[Data records]
__________

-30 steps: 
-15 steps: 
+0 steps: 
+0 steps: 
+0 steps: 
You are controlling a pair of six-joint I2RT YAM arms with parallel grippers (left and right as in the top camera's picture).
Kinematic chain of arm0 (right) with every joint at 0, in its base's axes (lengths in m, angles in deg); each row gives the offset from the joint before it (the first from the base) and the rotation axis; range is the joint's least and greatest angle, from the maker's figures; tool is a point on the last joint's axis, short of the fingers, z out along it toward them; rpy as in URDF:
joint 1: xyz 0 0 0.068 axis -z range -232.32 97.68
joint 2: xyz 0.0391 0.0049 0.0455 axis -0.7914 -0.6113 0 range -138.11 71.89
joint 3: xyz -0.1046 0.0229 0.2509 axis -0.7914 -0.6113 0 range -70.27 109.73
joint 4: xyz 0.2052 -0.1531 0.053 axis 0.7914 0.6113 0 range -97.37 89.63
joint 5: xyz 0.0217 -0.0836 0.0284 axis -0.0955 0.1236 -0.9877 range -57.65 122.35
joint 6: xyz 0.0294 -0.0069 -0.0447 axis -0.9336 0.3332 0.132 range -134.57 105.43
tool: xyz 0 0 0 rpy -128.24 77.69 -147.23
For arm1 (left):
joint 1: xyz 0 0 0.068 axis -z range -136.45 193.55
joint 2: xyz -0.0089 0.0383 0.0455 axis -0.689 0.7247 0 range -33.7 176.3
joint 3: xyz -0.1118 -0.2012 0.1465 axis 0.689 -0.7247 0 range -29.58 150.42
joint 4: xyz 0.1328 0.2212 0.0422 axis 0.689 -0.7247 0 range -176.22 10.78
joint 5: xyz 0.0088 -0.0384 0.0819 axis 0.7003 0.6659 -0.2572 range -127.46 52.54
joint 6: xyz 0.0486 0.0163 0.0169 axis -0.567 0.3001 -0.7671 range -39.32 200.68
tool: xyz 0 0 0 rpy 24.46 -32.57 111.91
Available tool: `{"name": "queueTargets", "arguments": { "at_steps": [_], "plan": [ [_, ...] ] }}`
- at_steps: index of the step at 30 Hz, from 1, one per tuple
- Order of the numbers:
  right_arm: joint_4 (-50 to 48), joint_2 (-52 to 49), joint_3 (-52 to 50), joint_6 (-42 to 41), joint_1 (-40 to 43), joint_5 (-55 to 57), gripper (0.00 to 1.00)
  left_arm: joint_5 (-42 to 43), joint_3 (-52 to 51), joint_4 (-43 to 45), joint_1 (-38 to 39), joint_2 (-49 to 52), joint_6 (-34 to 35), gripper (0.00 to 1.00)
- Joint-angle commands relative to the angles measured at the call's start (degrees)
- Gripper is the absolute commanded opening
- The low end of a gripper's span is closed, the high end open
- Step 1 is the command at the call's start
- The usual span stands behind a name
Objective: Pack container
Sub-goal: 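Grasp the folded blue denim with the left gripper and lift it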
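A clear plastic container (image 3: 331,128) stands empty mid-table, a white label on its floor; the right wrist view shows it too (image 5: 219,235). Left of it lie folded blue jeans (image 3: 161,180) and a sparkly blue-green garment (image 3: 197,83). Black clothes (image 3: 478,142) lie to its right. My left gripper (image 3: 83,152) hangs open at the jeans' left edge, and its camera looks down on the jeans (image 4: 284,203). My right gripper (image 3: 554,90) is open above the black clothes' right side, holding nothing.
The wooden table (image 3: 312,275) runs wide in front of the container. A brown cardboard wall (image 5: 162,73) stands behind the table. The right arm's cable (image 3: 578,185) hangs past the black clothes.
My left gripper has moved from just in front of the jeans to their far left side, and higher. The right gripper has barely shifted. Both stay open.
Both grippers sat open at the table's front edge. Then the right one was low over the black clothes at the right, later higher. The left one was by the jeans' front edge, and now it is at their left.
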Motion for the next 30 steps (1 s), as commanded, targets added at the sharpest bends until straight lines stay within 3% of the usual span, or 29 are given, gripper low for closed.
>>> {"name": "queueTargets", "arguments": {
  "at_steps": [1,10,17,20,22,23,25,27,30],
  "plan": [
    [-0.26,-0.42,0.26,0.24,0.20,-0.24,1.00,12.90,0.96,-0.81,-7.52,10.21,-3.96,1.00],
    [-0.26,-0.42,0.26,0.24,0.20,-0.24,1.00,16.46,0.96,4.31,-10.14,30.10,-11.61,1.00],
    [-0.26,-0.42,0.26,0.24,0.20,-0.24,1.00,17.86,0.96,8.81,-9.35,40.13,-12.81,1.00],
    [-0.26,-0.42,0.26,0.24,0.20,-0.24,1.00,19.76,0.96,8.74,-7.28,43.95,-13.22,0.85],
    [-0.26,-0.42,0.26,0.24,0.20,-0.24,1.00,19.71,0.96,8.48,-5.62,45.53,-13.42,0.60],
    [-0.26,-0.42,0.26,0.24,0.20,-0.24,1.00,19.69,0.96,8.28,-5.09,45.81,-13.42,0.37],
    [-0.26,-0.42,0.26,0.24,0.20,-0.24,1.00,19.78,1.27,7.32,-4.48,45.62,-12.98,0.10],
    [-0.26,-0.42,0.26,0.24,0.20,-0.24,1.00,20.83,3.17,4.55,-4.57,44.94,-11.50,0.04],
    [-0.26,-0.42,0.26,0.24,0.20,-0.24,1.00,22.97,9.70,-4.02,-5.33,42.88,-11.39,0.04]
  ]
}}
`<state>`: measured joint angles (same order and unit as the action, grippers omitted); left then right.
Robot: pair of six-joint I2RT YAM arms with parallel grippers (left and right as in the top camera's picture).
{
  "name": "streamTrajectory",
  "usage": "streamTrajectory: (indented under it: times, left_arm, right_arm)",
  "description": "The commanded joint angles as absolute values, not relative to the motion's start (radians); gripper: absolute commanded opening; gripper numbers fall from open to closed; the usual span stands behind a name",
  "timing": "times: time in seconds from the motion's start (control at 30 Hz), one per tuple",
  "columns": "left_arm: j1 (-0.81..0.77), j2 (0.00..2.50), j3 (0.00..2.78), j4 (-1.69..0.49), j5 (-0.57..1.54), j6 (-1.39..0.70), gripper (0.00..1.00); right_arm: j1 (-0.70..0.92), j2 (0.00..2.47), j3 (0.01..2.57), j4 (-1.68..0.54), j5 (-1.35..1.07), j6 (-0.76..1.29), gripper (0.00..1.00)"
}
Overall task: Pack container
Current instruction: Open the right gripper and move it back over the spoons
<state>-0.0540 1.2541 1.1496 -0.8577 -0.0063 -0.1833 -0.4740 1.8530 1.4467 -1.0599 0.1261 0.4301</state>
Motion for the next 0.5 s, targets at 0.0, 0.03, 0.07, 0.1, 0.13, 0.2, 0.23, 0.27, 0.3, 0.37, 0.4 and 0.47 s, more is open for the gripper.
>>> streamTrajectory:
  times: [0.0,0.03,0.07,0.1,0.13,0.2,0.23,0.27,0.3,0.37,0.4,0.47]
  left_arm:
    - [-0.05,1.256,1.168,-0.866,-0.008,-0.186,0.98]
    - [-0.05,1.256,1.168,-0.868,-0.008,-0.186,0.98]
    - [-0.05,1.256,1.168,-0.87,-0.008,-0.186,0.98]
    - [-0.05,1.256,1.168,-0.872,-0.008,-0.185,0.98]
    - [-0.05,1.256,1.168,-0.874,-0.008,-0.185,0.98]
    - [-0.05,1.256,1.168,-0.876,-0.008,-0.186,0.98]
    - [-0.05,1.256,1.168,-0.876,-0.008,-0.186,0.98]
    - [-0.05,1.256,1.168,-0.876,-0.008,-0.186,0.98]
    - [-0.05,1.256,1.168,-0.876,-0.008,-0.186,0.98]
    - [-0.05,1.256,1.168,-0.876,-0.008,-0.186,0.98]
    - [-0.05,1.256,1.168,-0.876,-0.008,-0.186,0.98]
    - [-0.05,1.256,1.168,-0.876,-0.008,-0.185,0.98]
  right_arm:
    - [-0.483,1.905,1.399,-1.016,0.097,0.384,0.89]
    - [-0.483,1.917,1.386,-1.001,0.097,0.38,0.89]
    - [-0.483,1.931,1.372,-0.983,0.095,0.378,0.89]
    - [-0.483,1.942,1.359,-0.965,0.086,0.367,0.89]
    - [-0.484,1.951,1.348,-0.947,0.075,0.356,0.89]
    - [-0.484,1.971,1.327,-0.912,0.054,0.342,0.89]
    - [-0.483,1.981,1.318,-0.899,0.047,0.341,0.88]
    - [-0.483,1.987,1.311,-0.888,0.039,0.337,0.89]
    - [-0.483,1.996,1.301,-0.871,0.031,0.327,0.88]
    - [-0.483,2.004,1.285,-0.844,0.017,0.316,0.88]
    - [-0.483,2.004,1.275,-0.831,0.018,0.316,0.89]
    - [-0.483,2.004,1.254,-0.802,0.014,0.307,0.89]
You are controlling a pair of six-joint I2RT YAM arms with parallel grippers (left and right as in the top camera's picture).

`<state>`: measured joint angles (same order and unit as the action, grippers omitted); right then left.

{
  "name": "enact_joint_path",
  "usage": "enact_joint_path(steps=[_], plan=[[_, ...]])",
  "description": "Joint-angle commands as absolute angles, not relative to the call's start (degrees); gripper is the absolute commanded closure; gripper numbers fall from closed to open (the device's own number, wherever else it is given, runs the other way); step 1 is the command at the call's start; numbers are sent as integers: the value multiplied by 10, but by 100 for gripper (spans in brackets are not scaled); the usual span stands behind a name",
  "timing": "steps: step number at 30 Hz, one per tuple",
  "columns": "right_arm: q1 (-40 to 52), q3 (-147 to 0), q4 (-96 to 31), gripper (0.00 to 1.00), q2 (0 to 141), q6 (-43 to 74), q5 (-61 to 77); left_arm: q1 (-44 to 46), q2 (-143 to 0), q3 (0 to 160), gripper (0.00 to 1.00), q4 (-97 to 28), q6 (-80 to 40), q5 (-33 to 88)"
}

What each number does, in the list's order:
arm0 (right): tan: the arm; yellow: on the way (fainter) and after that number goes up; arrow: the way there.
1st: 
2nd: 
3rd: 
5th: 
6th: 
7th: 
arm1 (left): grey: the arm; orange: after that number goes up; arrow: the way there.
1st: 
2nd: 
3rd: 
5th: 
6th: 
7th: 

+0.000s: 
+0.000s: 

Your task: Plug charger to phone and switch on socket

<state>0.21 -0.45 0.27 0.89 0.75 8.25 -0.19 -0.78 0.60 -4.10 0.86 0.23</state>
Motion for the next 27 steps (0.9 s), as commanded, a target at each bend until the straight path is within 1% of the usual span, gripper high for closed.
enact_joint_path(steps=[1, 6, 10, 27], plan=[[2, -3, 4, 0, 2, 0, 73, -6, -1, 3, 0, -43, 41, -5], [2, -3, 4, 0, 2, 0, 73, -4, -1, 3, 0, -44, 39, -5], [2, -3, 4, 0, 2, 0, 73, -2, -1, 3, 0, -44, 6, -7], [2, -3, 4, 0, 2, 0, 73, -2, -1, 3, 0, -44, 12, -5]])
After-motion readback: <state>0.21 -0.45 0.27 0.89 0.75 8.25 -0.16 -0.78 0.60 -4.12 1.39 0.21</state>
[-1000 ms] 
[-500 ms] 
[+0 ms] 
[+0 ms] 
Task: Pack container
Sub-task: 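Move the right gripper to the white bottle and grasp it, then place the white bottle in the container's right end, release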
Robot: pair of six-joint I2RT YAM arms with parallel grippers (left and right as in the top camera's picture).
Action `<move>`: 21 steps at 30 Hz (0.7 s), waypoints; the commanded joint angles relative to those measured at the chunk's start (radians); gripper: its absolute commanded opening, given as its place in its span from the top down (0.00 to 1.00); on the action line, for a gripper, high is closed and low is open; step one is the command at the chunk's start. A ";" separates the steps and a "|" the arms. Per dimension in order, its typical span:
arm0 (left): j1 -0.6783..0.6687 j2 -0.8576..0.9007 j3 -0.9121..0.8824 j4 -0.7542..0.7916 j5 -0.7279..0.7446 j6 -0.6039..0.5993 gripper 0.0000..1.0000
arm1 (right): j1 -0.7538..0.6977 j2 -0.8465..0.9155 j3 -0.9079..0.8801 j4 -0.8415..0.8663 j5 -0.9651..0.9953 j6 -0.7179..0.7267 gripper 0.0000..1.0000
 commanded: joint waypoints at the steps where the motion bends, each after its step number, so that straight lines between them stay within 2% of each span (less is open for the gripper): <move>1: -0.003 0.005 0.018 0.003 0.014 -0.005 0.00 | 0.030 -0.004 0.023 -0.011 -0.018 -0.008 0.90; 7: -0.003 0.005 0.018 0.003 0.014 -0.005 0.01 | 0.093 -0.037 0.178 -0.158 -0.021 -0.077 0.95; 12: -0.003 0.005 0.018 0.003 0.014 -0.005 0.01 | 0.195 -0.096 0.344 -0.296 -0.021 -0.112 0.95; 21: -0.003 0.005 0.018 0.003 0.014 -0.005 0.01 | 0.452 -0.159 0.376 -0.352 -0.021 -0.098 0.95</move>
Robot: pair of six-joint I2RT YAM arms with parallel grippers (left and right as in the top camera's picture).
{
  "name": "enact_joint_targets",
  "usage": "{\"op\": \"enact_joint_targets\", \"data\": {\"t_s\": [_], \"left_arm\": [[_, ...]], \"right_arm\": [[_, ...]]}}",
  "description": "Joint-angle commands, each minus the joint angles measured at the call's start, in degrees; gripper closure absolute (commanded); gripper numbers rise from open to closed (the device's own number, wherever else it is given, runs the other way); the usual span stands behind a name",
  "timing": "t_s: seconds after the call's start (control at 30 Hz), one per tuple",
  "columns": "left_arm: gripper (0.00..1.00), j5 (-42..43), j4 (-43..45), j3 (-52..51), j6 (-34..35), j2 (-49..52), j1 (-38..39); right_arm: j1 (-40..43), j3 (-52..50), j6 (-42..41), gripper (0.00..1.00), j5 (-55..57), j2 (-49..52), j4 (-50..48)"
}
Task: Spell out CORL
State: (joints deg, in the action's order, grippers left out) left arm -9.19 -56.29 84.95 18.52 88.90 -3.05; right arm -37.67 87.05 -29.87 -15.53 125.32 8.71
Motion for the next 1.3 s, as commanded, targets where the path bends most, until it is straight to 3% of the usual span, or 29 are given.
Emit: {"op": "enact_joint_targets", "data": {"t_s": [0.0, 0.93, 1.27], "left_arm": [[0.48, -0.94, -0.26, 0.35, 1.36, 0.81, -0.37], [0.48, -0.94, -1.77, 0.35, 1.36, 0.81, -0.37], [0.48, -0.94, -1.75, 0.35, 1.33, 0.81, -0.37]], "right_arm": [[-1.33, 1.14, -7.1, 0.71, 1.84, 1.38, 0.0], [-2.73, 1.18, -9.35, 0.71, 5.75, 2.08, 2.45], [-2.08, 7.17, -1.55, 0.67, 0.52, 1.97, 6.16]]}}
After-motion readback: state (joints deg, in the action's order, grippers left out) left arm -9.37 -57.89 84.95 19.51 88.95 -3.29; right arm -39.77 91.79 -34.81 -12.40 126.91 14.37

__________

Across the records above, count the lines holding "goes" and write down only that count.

2